• Exercise directions
Go through the records and copy each line where the word "grey" occurs.

• Records for the exercise
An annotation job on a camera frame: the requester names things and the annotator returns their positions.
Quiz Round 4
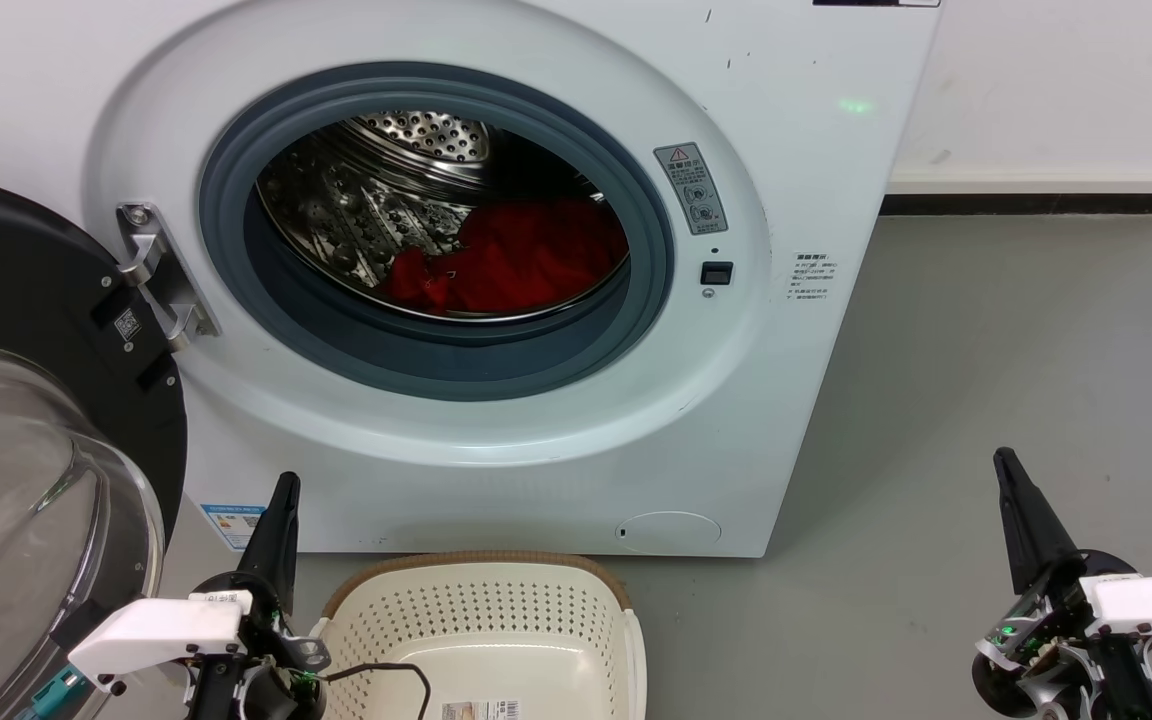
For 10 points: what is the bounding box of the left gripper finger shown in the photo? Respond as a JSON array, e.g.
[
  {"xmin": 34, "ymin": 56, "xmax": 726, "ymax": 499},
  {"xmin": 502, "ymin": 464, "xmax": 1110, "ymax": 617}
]
[
  {"xmin": 235, "ymin": 473, "xmax": 290, "ymax": 602},
  {"xmin": 267, "ymin": 473, "xmax": 302, "ymax": 611}
]

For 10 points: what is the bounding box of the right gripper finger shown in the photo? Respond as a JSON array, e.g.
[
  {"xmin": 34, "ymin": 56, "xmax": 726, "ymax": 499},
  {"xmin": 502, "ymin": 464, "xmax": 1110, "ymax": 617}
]
[
  {"xmin": 1004, "ymin": 448, "xmax": 1084, "ymax": 583},
  {"xmin": 993, "ymin": 447, "xmax": 1049, "ymax": 597}
]

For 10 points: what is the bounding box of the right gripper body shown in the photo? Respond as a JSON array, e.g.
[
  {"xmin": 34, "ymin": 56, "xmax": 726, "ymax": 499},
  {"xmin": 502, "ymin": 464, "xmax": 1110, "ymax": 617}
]
[{"xmin": 970, "ymin": 553, "xmax": 1152, "ymax": 720}]

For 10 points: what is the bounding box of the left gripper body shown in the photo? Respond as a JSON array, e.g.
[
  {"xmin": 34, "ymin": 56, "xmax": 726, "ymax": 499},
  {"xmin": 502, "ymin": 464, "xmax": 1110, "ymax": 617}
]
[{"xmin": 186, "ymin": 572, "xmax": 331, "ymax": 720}]

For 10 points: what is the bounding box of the cream perforated laundry basket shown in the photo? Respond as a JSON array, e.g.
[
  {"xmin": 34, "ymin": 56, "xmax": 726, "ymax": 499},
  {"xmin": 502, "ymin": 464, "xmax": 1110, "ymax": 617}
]
[{"xmin": 310, "ymin": 550, "xmax": 648, "ymax": 720}]

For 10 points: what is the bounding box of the black glass washer door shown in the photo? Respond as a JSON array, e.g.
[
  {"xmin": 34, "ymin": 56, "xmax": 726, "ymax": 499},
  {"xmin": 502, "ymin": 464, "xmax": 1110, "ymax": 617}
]
[{"xmin": 0, "ymin": 172, "xmax": 188, "ymax": 720}]

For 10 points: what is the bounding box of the stainless steel washing machine drum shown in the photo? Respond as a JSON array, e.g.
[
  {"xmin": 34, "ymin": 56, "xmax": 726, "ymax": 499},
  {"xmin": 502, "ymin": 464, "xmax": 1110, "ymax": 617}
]
[{"xmin": 256, "ymin": 110, "xmax": 633, "ymax": 324}]

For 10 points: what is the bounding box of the red cloth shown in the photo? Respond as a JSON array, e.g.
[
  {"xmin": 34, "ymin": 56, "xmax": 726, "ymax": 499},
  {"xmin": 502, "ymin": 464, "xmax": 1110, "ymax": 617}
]
[{"xmin": 376, "ymin": 197, "xmax": 631, "ymax": 317}]

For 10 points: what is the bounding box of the blue energy label sticker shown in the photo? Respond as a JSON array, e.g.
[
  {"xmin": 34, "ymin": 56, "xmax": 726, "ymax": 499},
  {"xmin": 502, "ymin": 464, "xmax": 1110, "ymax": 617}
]
[{"xmin": 199, "ymin": 503, "xmax": 268, "ymax": 552}]

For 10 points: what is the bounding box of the barcode sticker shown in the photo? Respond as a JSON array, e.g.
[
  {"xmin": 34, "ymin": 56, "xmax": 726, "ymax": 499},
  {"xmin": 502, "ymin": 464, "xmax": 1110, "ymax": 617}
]
[{"xmin": 441, "ymin": 699, "xmax": 523, "ymax": 720}]

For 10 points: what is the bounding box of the grey rubber door gasket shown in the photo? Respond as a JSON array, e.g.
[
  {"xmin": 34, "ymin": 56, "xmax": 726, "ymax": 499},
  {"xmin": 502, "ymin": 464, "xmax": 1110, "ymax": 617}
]
[{"xmin": 198, "ymin": 62, "xmax": 676, "ymax": 404}]

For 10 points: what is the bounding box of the silver metal door hinge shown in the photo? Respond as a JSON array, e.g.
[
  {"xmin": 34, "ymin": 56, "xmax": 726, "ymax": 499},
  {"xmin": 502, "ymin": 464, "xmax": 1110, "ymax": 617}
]
[{"xmin": 116, "ymin": 202, "xmax": 221, "ymax": 352}]

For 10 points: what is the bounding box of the white and black baseboard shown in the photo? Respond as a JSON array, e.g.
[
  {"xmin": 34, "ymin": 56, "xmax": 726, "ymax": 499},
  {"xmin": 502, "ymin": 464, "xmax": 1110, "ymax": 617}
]
[{"xmin": 880, "ymin": 164, "xmax": 1152, "ymax": 217}]

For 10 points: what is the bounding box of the round white filter cover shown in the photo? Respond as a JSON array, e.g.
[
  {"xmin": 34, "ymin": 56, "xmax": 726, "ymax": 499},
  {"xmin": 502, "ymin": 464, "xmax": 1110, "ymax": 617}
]
[{"xmin": 615, "ymin": 511, "xmax": 723, "ymax": 554}]

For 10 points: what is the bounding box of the white front-load washing machine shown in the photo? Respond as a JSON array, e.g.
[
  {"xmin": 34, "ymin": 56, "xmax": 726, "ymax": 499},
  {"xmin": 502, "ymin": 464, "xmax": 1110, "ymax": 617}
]
[{"xmin": 0, "ymin": 0, "xmax": 943, "ymax": 559}]

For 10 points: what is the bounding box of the grey warning sticker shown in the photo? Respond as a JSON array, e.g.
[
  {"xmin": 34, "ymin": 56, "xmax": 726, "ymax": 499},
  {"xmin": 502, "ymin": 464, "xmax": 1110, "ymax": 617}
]
[{"xmin": 653, "ymin": 142, "xmax": 730, "ymax": 237}]

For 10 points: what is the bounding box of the thin black cable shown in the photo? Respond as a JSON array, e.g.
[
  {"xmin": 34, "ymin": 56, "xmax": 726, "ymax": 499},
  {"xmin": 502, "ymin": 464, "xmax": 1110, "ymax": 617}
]
[{"xmin": 324, "ymin": 662, "xmax": 433, "ymax": 720}]

• Your response
For 10 points: what is the bounding box of the grey rubber door gasket shown in the photo? Respond as a JSON array, e.g.
For 10 points: what is the bounding box of the grey warning sticker shown in the photo? Respond as a JSON array, e.g.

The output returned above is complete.